Benjamin Sunday Shido-Ikwu, "Economic Recession in Nigeria: A case for Government Intervention," SSRG International Journal of Economics and Management Studies, vol. 4,  no. 6, pp. 48-51, 2017. Crossref, https://doi.org/10.14445/23939125/IJEMS-V4I6P109

Abstract:

 

The Nigerian economy slid into recession path in the first quarter of 2016. The negative consequences of the recession has led to the reduction of standard of living and the quality of life of the people and increase in poverty rate. This paper seek to examine and analysed the main reasons for the emergence of the current economic recession in Nigeria. The paper gives a theoretical exposition of how government policies can potentially curb the recession and enhance better economic well-being of the Nigerian populace.
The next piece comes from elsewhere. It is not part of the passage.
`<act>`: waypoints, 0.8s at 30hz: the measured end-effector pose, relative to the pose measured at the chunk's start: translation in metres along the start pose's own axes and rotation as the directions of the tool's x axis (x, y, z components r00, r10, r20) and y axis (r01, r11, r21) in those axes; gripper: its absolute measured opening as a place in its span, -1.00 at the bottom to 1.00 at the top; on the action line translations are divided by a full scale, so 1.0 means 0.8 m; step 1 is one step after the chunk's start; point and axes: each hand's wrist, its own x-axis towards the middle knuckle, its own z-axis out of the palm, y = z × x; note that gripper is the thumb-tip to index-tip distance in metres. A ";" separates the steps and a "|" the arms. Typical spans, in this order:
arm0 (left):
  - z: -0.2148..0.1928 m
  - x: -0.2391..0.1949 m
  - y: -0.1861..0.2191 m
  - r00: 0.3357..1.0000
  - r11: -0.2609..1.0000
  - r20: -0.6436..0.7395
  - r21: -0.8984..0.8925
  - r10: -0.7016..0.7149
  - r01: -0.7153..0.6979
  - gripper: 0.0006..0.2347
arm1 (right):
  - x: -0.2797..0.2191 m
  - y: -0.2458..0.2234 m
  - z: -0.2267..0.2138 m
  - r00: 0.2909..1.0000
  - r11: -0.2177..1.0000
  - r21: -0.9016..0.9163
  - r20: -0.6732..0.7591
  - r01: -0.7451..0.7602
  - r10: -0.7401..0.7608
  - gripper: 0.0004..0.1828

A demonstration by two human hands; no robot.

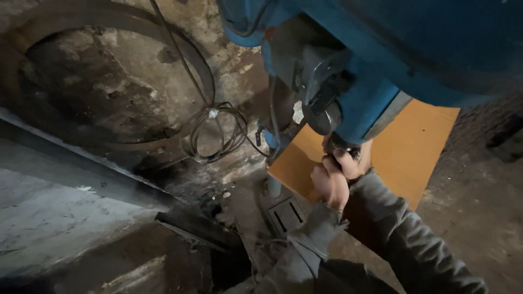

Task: The person inserts a drill bit into the drill press chuck and tightens it, then places a wooden board on the drill press table. They drill a series of holes through the board, repositioning the board between holes and brushing away wood shavings as they work.

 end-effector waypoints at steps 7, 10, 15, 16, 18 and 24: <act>-0.011 0.009 0.009 0.997 0.946 -0.012 0.317 0.075 -0.068 -0.53 | -0.009 0.010 0.012 0.989 0.984 0.174 -0.133 -0.041 0.064 -0.50; -0.007 0.013 -0.008 0.962 0.882 -0.030 0.409 0.270 -0.235 -0.58 | -0.010 0.011 0.013 0.979 0.993 0.105 -0.188 -0.057 0.076 -0.48; -0.004 0.004 -0.002 0.946 0.798 -0.184 0.592 0.267 -0.110 -0.56 | -0.013 0.014 0.016 0.986 0.996 0.094 -0.167 0.008 0.008 -0.45; -0.003 0.003 0.002 0.927 0.778 -0.242 0.623 0.288 -0.080 -0.55 | -0.013 0.018 0.017 0.984 0.995 0.097 -0.178 0.021 -0.003 -0.45; -0.002 0.008 0.000 0.946 0.764 -0.204 0.642 0.250 -0.064 -0.55 | -0.022 0.039 0.016 0.972 0.993 0.113 -0.235 0.025 0.002 -0.44; -0.043 -0.005 -0.024 0.712 0.520 0.088 0.621 0.697 -0.586 -0.67 | -0.026 0.069 0.008 0.968 0.996 0.002 -0.234 0.091 -0.088 -0.48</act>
The findings of the study indicates that the main causes for the emergence of the economic recession in Nigeria can be group under three main factors: legacy factors, policy factors and political/security factors. The paper recommends among other, effective government intervention through an effective synchronization between measures of fiscal and monetary policy in the direction of increasing liquidity in the economy, decreasing interest rates, increasing investment and employment, increasing the income of economic entities and finally, in the direction of increasing aggregate demand as an exit from the phase of recession.

Keywords:

Economic recession, Nigeria economy, government Intervention, investment. Unemployment, economic growth.